In search of identity, we do whatever it takes to establish ourselves beyond ourselves. What’s more, wasn’t enough to be certifiably WPE2GEP. Photographic and presentation purposes called for signage.I anticipated guests inspecting my short wave monitoring station/childhood bedroom, including a bunk bed topped with my younger brother’s eyeless plush rabbit long ago squashed into a beige turkey loaf. Gut level, everybody knows great signage can mitigate bad optics.

So I sawed myself a strip of Masonite, painted it black and hand-lettered my provisional identity in large white letters and conspicuously positioned it on my monitoring desk, i.e. my parents’ cast-off gimp card table. What was I thinking? Very hard to say. I wish I could tell you it was that off-brand regional cola that came with a peyote button in every bottle, but nah, we were a Coke family.

Now about those short wave vanity plates that never happened.

In 1963, New York began issuing call sign license plates to FCC-certified ham radio operators.
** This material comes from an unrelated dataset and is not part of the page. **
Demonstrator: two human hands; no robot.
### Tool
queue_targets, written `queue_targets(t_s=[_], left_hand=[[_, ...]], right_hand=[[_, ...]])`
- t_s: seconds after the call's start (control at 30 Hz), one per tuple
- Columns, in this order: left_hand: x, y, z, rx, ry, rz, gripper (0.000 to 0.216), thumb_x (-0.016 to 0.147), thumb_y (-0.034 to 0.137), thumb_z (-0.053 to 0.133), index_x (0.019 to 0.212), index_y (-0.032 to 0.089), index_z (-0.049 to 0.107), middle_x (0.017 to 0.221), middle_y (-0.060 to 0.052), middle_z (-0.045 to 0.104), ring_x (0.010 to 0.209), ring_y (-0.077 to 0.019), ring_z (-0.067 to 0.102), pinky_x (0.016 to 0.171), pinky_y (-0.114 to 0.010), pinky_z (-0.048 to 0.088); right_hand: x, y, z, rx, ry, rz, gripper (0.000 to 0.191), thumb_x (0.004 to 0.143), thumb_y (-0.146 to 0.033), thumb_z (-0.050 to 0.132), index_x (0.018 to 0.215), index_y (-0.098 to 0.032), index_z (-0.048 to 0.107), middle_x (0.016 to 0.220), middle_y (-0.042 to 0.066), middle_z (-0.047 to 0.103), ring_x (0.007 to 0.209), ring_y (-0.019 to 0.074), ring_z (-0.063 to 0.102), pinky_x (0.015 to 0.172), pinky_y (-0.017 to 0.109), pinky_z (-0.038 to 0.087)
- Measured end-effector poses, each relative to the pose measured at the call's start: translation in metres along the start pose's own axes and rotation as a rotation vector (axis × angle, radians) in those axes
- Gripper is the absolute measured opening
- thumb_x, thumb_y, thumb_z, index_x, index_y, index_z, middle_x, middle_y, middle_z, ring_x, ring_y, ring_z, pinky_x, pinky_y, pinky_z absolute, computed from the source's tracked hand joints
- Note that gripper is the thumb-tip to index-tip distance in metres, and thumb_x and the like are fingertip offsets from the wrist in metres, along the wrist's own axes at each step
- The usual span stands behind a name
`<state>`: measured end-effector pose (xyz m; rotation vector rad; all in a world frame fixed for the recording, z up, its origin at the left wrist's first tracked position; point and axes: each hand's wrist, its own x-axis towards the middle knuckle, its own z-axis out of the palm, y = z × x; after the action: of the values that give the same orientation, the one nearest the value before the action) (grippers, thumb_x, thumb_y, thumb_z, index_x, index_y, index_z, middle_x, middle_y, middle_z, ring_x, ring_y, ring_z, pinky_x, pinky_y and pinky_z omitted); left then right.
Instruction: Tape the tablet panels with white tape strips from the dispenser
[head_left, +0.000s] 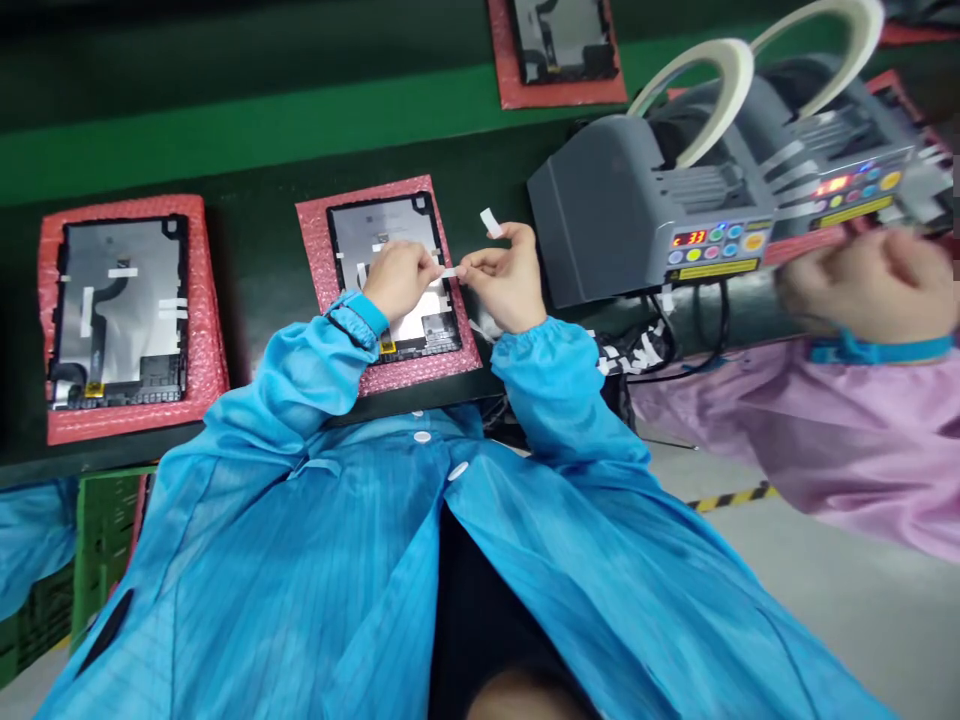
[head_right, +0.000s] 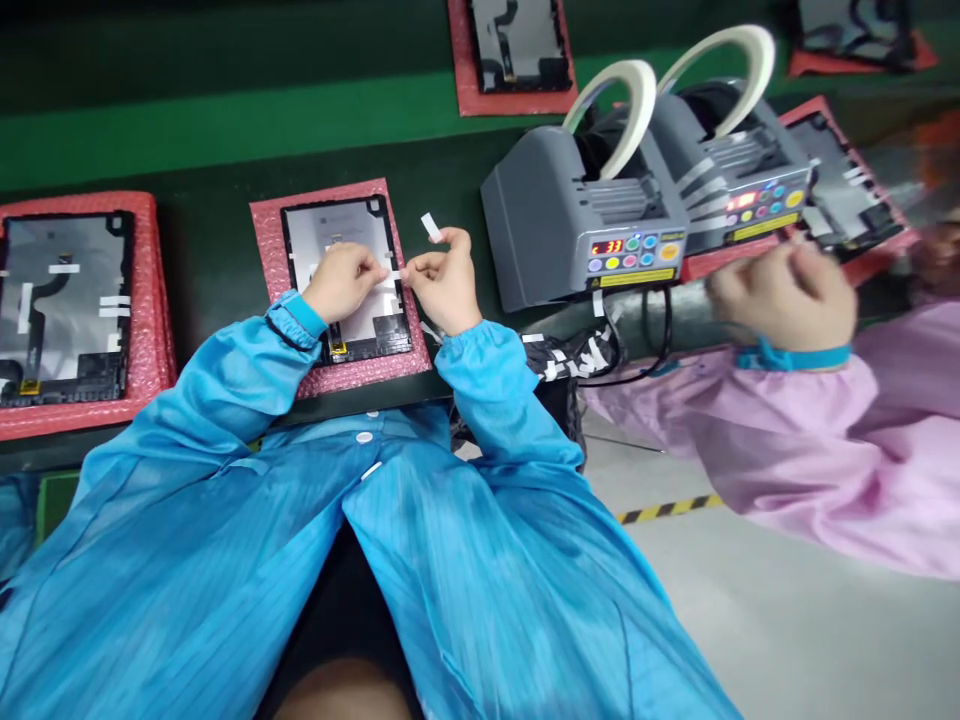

Popular magazine-certified short wave monitors like myself with pretend call signs were not eligible. Still not old enough to drive or own a car but studying hard for the ham radio test, I wondered if there was a way to leverage my extra-legal radio status into some form of vehicular signage.

Nuts, of course.

Sulking in the front seat, as my mom drove us to Lafayette Electronics to buy a hank of antenna wire, I wasn’t sure if I’d be less or more embarrassed with a hand-drawn WPE2GEP file card taped to the way back window of my mother’s Dodge wagon. Fat chance though. Same for a bumper sticker, likely as oversized ruby-eye skull mud flaps.

Top it off, about the same time, I discovered my parents considered signage on clothes equally distasteful. I stenciled WPE2GEP on a sweatshirt, and faddishly VAT 69 on another and was told I wasn’t wearing those to school. Well-digger cold matter-of-fact no, in a tone reserved for describing serious outliers as “unsavory.”

Stymied.

Once I got a real ham ticket, my mom still couldn’t get vanity plates because it was my ham license, not hers. And when I got my own driver’s license, I’d have to get my own car to get my own ham vanity plates. My larval identity was not to be leveraged, hypothecated, or spun before its time. The optics were intractable, no matter the prism through which they were seen. Nothing to do but drill down on Morse code, bone-up on radio theory and government regs, strap-in and take the test, and at last get licensed by the federal government to transmit, not just listen.

If now was then, WN2EXW would have been my first tattoo.